- Exercise directions -
Would you copy every line of the listing below that includes the word "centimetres"?

- Provided data -
--------------------------------------------------
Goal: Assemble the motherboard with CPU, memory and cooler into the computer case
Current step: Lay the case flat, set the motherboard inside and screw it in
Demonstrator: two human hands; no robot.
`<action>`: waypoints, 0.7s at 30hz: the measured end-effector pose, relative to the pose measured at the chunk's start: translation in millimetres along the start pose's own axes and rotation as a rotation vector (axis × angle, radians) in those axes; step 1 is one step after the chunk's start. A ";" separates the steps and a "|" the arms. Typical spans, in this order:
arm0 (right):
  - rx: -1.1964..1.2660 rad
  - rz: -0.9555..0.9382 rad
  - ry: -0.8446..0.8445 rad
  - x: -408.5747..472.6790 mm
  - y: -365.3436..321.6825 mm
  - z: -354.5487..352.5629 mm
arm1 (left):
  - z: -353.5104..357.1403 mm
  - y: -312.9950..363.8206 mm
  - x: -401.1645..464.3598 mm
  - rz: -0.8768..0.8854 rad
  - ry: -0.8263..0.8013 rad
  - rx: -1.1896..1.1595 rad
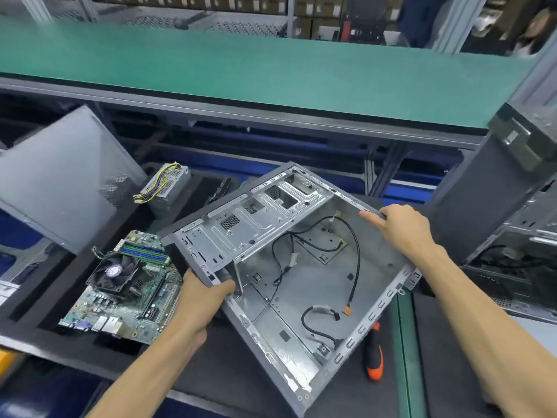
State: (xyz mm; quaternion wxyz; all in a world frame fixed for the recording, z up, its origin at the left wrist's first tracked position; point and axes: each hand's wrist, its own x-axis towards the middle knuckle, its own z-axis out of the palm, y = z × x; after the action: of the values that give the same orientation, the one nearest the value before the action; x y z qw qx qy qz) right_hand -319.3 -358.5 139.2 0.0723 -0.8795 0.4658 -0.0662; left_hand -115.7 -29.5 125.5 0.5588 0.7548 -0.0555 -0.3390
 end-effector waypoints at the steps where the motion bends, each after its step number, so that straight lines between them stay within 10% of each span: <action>1: 0.006 0.018 0.007 -6.6 -0.4 0.9 | -2.9 2.6 4.1 0.028 0.010 0.018; 21: -0.012 0.321 0.083 -81.8 -62.7 -6.0 | -42.2 76.9 135.4 0.188 -0.195 0.261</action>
State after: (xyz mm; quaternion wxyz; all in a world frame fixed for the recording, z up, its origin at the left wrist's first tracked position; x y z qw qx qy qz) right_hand -315.2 -256.2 152.9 0.0574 -0.7907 0.6032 -0.0874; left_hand 34.7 -86.6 138.6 0.4775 0.7758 -0.2230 -0.3469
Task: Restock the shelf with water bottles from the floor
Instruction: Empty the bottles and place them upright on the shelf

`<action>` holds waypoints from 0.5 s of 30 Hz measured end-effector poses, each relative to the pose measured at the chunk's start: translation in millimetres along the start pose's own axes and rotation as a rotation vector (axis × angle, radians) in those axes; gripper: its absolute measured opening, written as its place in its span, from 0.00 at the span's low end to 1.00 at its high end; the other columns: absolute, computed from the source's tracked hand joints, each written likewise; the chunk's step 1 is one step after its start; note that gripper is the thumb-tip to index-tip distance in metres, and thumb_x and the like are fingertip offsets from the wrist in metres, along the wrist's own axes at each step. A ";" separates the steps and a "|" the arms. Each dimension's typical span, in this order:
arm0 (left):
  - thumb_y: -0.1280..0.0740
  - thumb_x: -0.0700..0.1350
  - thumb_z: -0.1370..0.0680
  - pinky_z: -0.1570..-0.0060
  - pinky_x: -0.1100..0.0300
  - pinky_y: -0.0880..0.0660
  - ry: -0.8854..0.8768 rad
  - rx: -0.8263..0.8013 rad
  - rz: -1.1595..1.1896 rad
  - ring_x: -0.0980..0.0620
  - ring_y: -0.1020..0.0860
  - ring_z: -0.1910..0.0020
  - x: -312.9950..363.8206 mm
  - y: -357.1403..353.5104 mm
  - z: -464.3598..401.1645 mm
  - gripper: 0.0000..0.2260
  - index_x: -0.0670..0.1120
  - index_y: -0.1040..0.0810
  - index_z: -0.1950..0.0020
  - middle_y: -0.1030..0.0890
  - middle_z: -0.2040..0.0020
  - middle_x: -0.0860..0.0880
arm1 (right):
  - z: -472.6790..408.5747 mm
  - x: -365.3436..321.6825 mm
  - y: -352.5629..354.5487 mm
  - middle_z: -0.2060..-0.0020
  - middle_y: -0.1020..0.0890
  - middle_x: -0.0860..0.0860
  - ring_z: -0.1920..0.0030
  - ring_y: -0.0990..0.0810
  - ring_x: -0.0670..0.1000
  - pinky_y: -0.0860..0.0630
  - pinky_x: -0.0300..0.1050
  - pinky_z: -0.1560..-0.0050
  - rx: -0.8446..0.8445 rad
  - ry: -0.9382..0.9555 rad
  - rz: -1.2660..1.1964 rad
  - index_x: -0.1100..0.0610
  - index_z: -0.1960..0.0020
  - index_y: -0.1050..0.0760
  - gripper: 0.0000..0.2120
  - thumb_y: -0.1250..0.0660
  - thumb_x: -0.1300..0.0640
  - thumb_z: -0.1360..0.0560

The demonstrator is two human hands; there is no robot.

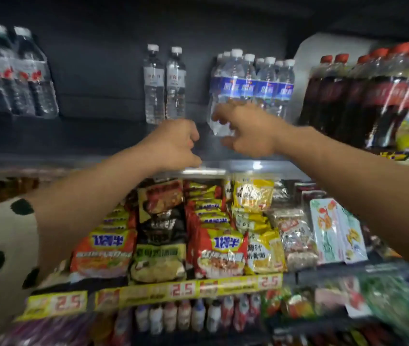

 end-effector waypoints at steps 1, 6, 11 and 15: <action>0.25 0.41 0.32 0.48 0.53 0.23 -0.019 -0.024 -0.062 0.46 0.22 0.53 -4.7 -5.5 26.3 0.17 0.43 0.22 0.44 0.21 0.52 0.46 | 19.7 -18.3 -13.9 0.42 0.25 0.57 0.43 0.25 0.58 0.29 0.47 0.47 -0.025 0.002 -0.031 0.59 0.37 0.31 0.21 0.32 0.55 0.27; 0.27 0.45 0.32 0.50 0.52 0.24 -0.010 -0.261 -0.248 0.45 0.22 0.47 -70.7 -72.6 145.5 0.17 0.45 0.24 0.45 0.20 0.47 0.46 | 107.4 -108.3 -106.9 0.43 0.27 0.58 0.43 0.27 0.60 0.29 0.50 0.48 -0.150 0.036 -0.173 0.59 0.35 0.31 0.23 0.32 0.57 0.28; 0.30 0.43 0.29 0.56 0.53 0.25 0.176 -0.530 -0.185 0.45 0.24 0.52 -164.0 -174.9 255.2 0.10 0.47 0.30 0.52 0.24 0.48 0.45 | 175.4 -201.2 -254.4 0.46 0.26 0.59 0.46 0.26 0.62 0.26 0.53 0.52 -0.422 0.095 -0.344 0.61 0.37 0.30 0.22 0.32 0.57 0.28; 0.31 0.44 0.30 0.53 0.51 0.26 0.332 -0.678 -0.093 0.43 0.24 0.48 -244.9 -271.0 340.1 0.12 0.46 0.27 0.48 0.23 0.47 0.45 | 231.2 -280.0 -375.5 0.44 0.28 0.60 0.44 0.27 0.62 0.28 0.51 0.53 -0.642 0.090 -0.515 0.63 0.37 0.31 0.19 0.35 0.58 0.25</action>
Point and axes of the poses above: each hand's wrist, its own z-axis away from the middle knuckle, its own y-axis out of the back of the hand, x = y × z, the point moved 9 cm from there along -z, towards the middle knuckle
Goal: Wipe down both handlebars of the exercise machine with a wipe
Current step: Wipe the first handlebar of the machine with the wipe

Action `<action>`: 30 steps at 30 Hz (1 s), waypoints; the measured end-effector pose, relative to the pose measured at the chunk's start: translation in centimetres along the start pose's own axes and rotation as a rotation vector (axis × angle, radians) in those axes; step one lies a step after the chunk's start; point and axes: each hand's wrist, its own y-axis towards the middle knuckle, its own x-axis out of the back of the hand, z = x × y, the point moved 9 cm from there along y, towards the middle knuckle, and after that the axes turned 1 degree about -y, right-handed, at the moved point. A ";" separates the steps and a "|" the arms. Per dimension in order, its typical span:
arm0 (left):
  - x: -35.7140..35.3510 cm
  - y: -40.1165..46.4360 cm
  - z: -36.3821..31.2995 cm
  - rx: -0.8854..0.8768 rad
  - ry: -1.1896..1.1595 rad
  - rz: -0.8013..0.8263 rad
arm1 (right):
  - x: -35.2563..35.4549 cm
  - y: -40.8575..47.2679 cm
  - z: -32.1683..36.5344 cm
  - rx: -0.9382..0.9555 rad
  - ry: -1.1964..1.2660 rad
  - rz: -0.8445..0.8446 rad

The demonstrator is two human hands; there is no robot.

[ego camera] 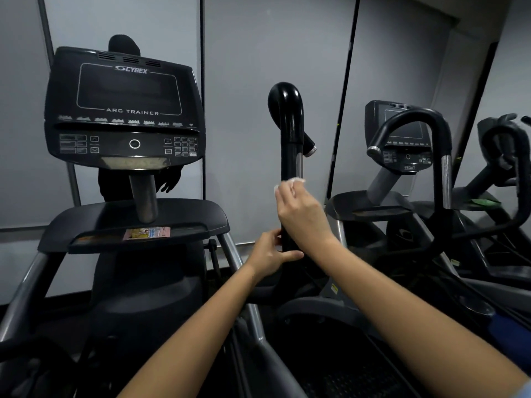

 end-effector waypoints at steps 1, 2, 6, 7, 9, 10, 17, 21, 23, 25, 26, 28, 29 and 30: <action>-0.1 0.0 0.0 -0.008 0.015 -0.007 | -0.1 -0.9 0.7 0.025 -0.021 0.001; -0.1 -0.1 -0.1 -0.012 0.024 -0.014 | 0.2 -1.0 0.6 0.019 -0.017 -0.009; -0.4 0.1 0.7 0.060 -0.023 -0.007 | 1.6 3.9 -2.1 -0.071 0.017 -0.043; -0.5 0.1 0.9 0.078 -0.031 -0.010 | 1.5 5.4 -2.8 -0.083 0.029 -0.011; -0.4 0.2 1.3 0.101 -0.034 -0.024 | 1.3 6.9 -3.7 -0.106 0.045 0.025; -0.4 0.2 1.4 0.103 -0.032 -0.026 | 1.1 6.8 -3.7 -0.107 0.034 0.027; 0.0 0.2 0.4 0.011 0.065 -0.058 | 0.0 -3.8 2.5 0.110 0.014 -0.021; -0.1 0.4 0.2 -0.017 0.048 -0.034 | 0.1 -2.2 1.9 0.132 0.007 -0.011; -0.2 0.4 0.6 -0.001 0.017 -0.021 | -0.1 1.3 0.6 0.080 0.020 0.064; -0.2 0.4 0.9 0.011 0.000 -0.014 | -0.2 2.9 -0.2 0.021 0.048 0.138; -0.1 0.4 0.9 0.007 0.005 -0.018 | -0.2 2.8 0.2 0.026 0.038 0.131; 0.0 0.3 0.7 0.000 0.028 -0.043 | -0.4 0.4 1.9 0.095 0.015 0.073; 0.1 0.2 0.5 -0.006 0.064 -0.062 | -0.3 -1.4 2.8 0.134 0.033 0.033; 0.2 0.3 0.5 -0.013 0.107 -0.076 | 0.1 -3.3 3.3 0.156 0.067 -0.019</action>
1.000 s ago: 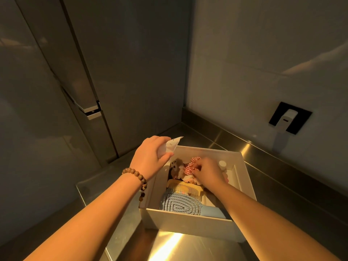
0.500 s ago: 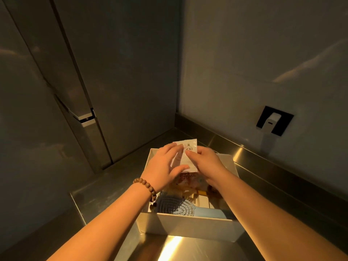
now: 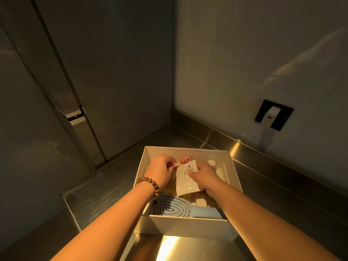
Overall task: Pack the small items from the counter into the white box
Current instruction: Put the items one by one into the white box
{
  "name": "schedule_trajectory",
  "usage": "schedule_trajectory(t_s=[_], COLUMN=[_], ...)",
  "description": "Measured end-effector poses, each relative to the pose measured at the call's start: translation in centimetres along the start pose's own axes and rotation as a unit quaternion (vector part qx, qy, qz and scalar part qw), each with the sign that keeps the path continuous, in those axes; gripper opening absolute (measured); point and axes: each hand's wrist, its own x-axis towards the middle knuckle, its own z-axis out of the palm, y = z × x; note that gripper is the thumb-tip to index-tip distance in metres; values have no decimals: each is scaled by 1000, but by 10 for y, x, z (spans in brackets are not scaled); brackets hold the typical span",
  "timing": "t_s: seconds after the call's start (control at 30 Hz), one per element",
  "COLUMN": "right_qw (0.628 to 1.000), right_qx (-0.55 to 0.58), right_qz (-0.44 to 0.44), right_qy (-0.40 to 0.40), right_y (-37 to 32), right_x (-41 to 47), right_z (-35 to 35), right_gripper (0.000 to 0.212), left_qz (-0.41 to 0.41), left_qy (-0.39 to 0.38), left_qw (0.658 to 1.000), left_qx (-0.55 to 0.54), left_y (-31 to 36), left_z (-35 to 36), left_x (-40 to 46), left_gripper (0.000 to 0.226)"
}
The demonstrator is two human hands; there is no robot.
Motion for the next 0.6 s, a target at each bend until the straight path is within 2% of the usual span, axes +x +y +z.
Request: schedule_trajectory(t_s=[0.13, 0.2, 0.3, 0.43, 0.5, 0.6], right_qw=[995, 994, 987, 965, 940, 874], right_qx=[-97, -103, -146, -237, -296, -436], right_qz=[-20, -27, -54, -108, -167, -213], right_qy=[-29, -40, -45, 17, 36, -25], right_y=[6, 5, 5, 4, 2, 4], right_x=[7, 10, 8, -6, -12, -18], right_z=[-2, -7, -11, -8, -8, -6], right_gripper=[36, 35, 33, 54, 61, 55], left_qz=[78, 125, 163, 164, 159, 128], left_qy=[-34, -50, -102, -182, -188, -197], left_qw=[995, 988, 976, 941, 930, 921], left_qx=[52, 77, 102, 232, 272, 310], left_y=[-5, -5, -1, -2, -4, -9], left_z=[6, 8, 11, 21, 26, 33], left_x=[-1, 0, 2, 0, -2, -3], left_gripper=[25, 32, 50, 76, 80, 82])
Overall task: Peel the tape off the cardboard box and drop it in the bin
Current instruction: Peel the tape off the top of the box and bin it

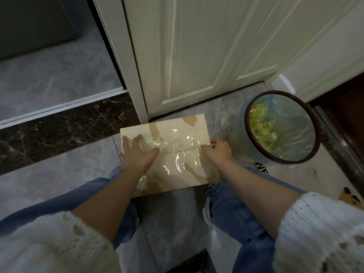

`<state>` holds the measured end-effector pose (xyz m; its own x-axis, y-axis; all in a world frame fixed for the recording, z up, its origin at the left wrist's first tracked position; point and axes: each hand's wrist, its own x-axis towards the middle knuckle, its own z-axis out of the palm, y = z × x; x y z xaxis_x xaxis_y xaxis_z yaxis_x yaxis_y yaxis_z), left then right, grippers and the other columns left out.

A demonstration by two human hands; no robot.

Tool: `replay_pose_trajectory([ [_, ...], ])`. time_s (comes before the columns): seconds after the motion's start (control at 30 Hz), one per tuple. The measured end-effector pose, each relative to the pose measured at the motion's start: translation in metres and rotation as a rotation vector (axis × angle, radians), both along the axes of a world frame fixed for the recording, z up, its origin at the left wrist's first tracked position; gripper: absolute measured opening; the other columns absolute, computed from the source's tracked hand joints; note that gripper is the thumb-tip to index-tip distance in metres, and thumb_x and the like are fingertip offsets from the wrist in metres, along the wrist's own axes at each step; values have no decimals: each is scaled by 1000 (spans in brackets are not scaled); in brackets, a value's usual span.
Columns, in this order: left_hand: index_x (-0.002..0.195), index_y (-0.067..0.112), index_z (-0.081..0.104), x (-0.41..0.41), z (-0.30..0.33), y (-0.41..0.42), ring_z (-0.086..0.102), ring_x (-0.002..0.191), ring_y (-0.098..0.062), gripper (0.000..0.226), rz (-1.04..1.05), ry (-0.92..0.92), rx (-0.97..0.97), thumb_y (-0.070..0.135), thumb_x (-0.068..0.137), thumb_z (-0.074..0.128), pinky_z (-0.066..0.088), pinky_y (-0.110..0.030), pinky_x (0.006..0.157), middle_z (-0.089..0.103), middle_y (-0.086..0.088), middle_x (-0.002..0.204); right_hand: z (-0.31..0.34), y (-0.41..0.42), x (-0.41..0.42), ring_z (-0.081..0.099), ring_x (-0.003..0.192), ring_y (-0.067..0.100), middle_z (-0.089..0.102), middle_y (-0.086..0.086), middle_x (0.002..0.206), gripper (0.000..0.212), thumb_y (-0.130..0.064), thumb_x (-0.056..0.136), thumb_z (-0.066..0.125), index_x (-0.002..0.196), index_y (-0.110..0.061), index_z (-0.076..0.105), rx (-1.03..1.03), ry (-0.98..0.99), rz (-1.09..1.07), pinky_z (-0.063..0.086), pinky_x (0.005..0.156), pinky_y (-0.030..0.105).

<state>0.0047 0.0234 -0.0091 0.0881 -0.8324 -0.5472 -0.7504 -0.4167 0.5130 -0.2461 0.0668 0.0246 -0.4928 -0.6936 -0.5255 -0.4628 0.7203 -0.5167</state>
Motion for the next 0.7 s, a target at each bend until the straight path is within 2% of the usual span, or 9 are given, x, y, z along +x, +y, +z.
replay_pose_trajectory([
  [0.13,157,34,27,14,-8,4,24,149,-37,95,80,108,36,61,79,74,32,-57,118,14,-3,167,18,-2,7,57,104,21,52,5,122,30,-29,88,70,114,-18,59,-146,-18,4,48,94,35],
  [0.2,159,27,26,14,-9,9,22,150,-37,102,95,111,13,57,78,80,27,-55,120,16,-8,166,24,-3,15,59,105,21,55,3,123,28,-29,90,69,113,-23,53,-182,-75,1,51,93,37],
  [0.27,160,23,22,12,-1,12,19,152,-36,108,60,101,-11,62,77,78,22,-52,123,15,-9,165,28,-4,22,61,102,19,60,-1,119,28,-28,94,66,115,-25,49,-177,-147,-13,52,85,34],
  [0.37,162,21,7,8,9,12,-3,157,-33,135,-179,31,-24,95,60,56,2,-50,127,-4,-10,170,32,-3,26,58,97,14,57,-6,112,29,-24,95,65,120,-21,50,-207,-153,-52,43,78,25],
  [0.4,162,23,1,5,10,11,-13,156,-33,143,-264,23,-28,101,53,50,-4,-54,126,-11,-9,170,33,-3,27,57,95,13,57,-7,112,29,-23,95,65,120,-20,51,-220,-148,-60,42,77,23],
  [0.47,160,31,-13,-5,12,12,-23,154,-35,152,-344,23,-7,107,41,43,-1,-68,121,-26,-3,168,34,-3,28,57,96,12,59,-5,114,31,-22,94,65,122,-20,52,-231,-142,-66,41,77,23],
  [0.53,157,40,-20,-15,15,17,-25,153,-33,150,-377,30,20,105,41,48,3,-76,116,-34,6,164,34,-5,29,59,102,14,61,-1,120,34,-19,94,65,125,-19,53,-246,-117,-48,43,80,23],
  [0.6,154,45,-25,-21,20,20,-30,151,-31,146,-420,26,56,98,47,58,2,-78,113,-42,11,159,35,-6,31,60,112,19,62,2,125,42,-17,92,64,132,-19,51,-298,-68,0,47,88,27],
  [0.7,149,46,-35,-20,20,17,-37,148,-32,150,-477,3,113,83,56,76,3,-79,114,-55,11,150,35,-7,29,57,115,20,54,1,133,57,-22,93,60,145,-30,38,-348,138,234,52,93,39],
])
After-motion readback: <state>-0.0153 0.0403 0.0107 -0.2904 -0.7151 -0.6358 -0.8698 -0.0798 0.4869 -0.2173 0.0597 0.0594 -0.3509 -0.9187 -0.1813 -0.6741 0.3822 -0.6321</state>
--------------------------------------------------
- Answer for the task -
Action `<action>`: 30 steps at 30 Hz (1 s), waypoints; the measured end-effector pose, relative to the pose measured at the chunk's start: translation in centimetres along the start pose's own axes and rotation as a rotation vector (axis × angle, radians) in those axes; step one lies a step after the chunk's start; point and axes: each hand's wrist, its own y-axis towards the middle knuckle, its own x-axis out of the back of the hand, z = x × y, the point moved 9 cm from there along y, towards the middle knuckle, and after that the axes turned 1 degree about -y, right-handed, at the moved point. A ";" separates the steps and a "|" the arms. Per dimension in order, its typical span:
  "description": "Measured end-effector poses, each relative to the pose measured at the call's start: translation in centimetres along the start pose's own axes and rotation as a unit quaternion (vector part qx, qy, qz and scalar part qw), each with the sign that keeps the path continuous, in those axes; gripper opening absolute (measured); point and axes: each hand's wrist, its own x-axis towards the middle knuckle, its own z-axis out of the palm, y = z × x; note that gripper is the thumb-tip to index-tip distance in metres; values have no decimals: each is scaled by 1000, but by 10 for y, x, z (spans in brackets are not scaled); brackets hold the typical span",

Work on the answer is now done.